* **WHAT TO WORK ON**:
Print out the records precisely, keeping each line identical to its source.

* **RECORDS FOR PROCESSING**:
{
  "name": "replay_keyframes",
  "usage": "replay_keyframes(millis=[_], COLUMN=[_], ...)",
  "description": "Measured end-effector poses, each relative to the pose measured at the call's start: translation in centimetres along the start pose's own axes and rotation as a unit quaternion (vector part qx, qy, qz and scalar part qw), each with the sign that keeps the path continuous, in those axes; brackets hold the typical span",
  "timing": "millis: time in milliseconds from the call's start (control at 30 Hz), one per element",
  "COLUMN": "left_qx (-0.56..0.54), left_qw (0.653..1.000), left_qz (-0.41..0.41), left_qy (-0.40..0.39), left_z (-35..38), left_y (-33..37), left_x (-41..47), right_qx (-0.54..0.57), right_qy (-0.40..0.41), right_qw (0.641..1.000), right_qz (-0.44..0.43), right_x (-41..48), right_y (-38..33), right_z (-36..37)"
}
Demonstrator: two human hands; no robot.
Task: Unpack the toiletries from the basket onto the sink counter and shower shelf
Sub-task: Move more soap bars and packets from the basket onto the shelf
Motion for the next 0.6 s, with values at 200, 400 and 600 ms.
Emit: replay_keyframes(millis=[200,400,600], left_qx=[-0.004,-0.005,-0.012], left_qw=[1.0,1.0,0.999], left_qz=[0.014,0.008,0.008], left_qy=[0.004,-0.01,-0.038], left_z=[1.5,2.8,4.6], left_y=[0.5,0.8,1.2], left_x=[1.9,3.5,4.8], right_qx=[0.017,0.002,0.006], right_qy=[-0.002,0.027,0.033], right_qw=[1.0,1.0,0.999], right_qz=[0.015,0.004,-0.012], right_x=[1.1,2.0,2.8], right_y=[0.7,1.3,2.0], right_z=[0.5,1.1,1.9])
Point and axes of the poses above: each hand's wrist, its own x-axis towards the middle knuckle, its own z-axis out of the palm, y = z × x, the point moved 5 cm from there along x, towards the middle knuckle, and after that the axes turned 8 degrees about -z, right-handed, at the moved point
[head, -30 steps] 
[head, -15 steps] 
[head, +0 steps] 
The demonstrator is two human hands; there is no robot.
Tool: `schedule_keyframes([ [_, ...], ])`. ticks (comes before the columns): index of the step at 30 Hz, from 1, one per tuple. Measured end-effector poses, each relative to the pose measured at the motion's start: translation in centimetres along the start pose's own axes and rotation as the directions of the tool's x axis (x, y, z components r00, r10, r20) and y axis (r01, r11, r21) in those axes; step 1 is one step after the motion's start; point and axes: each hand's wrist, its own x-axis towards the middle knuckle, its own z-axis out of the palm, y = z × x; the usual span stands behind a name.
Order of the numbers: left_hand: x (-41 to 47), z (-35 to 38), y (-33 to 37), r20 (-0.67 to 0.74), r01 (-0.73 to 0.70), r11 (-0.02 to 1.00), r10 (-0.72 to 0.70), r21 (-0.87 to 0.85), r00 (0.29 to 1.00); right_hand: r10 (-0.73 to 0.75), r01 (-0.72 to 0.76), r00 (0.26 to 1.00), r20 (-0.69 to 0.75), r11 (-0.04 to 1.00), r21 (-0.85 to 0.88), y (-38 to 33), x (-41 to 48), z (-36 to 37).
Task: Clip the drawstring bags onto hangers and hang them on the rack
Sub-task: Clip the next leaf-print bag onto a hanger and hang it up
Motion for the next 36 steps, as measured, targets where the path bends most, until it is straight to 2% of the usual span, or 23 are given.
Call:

* **RESULT BELOW**:
{
  "name": "replay_keyframes",
  "usage": "replay_keyframes(millis=[_], COLUMN=[_], ...)",
  "description": "Measured end-effector poses, each relative to the pose measured at the call's start: translation in centimetres along the start pose's own axes and rotation as a unit quaternion (vector part qx, qy, qz and scalar part qw), each with the sign that keeps the path continuous, in those axes; brackets hold the typical span",
  "timing": "millis: time in milliseconds from the call's start (control at 30 Hz), one per element",
  "COLUMN": "left_qx (-0.56..0.54), left_qw (0.653..1.000), left_qz (-0.41..0.41), left_qy (-0.40..0.39), left_z (-35..38), left_y (-33..37), left_x (-41..47), right_qx (-0.54..0.57), right_qy (-0.40..0.41), right_qw (0.641..1.000), right_qz (-0.44..0.43), right_x (-41..48), right_y (-38..33), right_z (-36..37)"
}
Demonstrator: two human hands; no robot.
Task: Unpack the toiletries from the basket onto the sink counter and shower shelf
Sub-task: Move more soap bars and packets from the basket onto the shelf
Motion for the next 0.6 s, with values at 200, 400 and 600 ms.
Emit: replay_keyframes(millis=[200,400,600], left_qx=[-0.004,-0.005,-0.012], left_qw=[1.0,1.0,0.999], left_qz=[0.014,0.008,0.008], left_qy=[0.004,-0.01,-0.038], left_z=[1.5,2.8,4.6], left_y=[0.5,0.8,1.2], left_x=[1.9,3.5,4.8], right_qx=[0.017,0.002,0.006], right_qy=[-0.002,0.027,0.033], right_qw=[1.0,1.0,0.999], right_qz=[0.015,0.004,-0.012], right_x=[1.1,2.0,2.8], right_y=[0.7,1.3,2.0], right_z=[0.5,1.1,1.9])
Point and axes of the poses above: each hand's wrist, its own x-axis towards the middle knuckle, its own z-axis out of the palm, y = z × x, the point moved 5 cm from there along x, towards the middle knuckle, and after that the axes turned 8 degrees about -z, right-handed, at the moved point
[head, -30 steps] 
[head, -15 steps] 
[head, +0 steps] 
The demonstrator is two human hands; there is no robot.
Tool: `schedule_keyframes([ [_, ...], ])`. ticks (comes before the columns): index of the step at 30 Hz, from 1, one per tuple. Measured end-effector poses, each relative to the pose measured at the motion's start: translation in centimetres along the start pose's own axes and rotation as the directions of the tool's x axis (x, y, z components r00, r10, r20) and y axis (r01, r11, r21) in those axes; step 1 is one step after the motion's start; point and axes: each hand's wrist, its own x-axis towards the middle knuckle, its own z-axis out of the palm, y = z × x; the usual span stands behind a name.
Order of the numbers: left_hand: x (-41 to 47), z (-35 to 38), y (-33 to 37), r20 (-0.67 to 0.74), r01 (-0.73 to 0.70), r11 (-0.02 to 1.00), r10 (-0.72 to 0.70), r21 (-0.87 to 0.85), r00 (0.29 to 1.00); right_hand: r10 (-0.73 to 0.75), r01 (-0.72 to 0.76), r00 (0.26 to 1.00), r20 (-0.69 to 0.75), r11 (-0.04 to 1.00), r21 (-0.85 to 0.88), y (-38 to 33), x (-41 to 48), z (-36 to 37).
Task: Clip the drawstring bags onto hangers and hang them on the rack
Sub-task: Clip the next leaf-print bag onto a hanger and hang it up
Motion for the next 36 steps, as measured, targets where the path bends most, until it is straight to 2% of the usual span, or 23 are given.
Call:

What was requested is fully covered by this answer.